I run because I meditate effortlessly when I do. The peace of mind that I seek is always found. It is the time where many of my troubles dissolve and problems resolved. I continue to run because my life is always more complete when I do.
Wow Kristen, your post this week started so unassuming, and then, POW, a wonderful essay on the awesomeness of running and its tie to spirituality! Well done, and thank you! I tell people and share your posts all the time because they are so full of life, and you really have a talent for summing up the joy of running. Keep 'em coming!
Wow, what a great post, I'm printing it out and putting it right next to your "Pretty Strong" article which reminds me why I do what I do, and gave me a huge "Ahhhh-Ha" moment. I agree you do articulate well! I don't run with the exception of the occasional intervals on the treadmill, but I do lift weights and work 6 days a week at improving my fitness level. I do it to be a role model for my daughter, to stop the cycle of obesity in my family and hopefully show them the way, and because through finding fitness I finally found a me that I can be proud of. Your writings hit home for runners and non-runners alike. Thank you.

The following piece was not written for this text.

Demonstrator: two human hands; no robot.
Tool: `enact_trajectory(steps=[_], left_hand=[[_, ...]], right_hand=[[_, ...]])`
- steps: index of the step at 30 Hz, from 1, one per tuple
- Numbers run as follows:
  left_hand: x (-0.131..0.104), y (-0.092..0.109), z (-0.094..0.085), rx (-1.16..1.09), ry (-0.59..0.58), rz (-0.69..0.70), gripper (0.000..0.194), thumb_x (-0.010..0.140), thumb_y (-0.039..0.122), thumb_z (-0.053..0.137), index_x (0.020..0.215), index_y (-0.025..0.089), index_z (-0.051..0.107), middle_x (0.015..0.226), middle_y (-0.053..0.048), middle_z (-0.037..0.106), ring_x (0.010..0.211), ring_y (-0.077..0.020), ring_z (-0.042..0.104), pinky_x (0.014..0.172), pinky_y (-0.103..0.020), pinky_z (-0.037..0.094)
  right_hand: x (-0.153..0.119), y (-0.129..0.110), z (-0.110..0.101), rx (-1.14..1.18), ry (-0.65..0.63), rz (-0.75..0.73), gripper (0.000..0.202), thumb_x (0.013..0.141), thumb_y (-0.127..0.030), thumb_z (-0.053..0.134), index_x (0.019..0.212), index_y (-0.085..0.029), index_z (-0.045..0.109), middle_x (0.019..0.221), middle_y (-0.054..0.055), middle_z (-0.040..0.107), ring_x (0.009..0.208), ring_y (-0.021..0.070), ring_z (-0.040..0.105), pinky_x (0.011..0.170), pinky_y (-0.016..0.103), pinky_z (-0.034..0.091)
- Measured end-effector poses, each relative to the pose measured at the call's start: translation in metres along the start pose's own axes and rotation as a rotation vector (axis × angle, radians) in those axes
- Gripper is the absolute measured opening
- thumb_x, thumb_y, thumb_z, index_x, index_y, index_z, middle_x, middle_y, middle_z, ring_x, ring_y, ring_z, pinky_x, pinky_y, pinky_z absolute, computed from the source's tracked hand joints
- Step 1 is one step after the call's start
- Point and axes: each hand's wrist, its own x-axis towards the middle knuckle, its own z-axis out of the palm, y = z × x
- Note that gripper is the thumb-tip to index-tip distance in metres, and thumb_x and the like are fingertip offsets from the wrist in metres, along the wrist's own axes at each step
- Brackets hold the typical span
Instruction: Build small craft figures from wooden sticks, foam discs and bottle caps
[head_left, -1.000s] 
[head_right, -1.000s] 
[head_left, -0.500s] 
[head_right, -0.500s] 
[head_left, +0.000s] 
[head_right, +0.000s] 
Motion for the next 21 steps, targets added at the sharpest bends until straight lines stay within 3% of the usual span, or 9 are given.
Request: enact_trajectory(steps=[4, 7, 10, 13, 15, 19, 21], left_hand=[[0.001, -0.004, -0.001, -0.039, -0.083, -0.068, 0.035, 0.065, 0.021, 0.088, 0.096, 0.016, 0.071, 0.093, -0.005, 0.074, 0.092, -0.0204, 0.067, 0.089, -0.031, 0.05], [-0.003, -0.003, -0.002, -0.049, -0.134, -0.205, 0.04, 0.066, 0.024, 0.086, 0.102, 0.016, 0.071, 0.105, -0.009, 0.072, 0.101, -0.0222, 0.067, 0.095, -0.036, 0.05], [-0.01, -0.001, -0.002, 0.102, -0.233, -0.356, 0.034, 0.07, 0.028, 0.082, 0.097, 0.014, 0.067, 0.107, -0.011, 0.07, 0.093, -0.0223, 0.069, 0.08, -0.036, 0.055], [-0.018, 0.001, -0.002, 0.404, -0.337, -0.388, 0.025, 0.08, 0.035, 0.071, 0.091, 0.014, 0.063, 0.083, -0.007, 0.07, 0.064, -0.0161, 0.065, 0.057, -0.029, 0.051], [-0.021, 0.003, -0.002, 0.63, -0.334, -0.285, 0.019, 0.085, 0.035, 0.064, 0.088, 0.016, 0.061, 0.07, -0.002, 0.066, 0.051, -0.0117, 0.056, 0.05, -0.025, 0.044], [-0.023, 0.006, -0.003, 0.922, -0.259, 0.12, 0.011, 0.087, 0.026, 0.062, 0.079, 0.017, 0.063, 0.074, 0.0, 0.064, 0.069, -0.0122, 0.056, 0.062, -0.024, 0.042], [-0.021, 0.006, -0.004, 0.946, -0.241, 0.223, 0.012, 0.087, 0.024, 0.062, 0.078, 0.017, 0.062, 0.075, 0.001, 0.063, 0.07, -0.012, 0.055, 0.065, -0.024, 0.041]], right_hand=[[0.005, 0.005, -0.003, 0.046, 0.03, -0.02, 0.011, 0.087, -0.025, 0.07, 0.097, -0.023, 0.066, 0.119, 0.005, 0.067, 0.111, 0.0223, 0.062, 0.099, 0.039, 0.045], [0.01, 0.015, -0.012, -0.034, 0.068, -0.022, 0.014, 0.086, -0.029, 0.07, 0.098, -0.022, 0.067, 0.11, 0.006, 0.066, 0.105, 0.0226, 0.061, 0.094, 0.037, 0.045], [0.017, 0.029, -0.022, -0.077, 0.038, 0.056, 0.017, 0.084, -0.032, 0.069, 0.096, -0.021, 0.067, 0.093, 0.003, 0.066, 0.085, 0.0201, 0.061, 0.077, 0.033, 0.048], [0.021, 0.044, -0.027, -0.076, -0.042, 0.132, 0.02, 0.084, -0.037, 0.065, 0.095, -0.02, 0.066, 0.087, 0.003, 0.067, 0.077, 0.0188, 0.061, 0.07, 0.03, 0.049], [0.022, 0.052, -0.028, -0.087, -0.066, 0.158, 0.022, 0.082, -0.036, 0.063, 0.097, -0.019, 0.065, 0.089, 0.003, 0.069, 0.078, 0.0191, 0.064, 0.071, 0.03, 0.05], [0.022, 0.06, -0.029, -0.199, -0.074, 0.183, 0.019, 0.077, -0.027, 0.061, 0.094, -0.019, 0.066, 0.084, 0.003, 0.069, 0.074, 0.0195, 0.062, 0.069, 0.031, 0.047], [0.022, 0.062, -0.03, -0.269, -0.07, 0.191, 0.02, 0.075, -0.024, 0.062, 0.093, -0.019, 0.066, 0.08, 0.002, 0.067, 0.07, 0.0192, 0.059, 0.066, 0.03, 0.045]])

I started running as cross-training for soccer. I kept running because I proved to be good enough to run competitively. For a while, I ran because I was struggling emotionally with certain issues and it was a good control mechanism for me (rough, unhealthy period in my life). Following that, I ran because I enjoyed the new, healthy challenges that marathons brought on.
After a long, painful winddown of my gears, the running's stopped. I really can't remember the last time I was able to run with an uncompromised stride and pain-free. I refuse to stop seeking out doctors or treatments until a solution can be reached. Maybe I won't be able to rejoin the 26.2 crowd, but I HAVE to get back to running. It's my piece of mind, my strength, my competitive streak, my camraderie, my confidence booster, and the one eye in the storm that is me. I miss it so much. Thanks for the post. It's everything I've ever wanted to be able to say.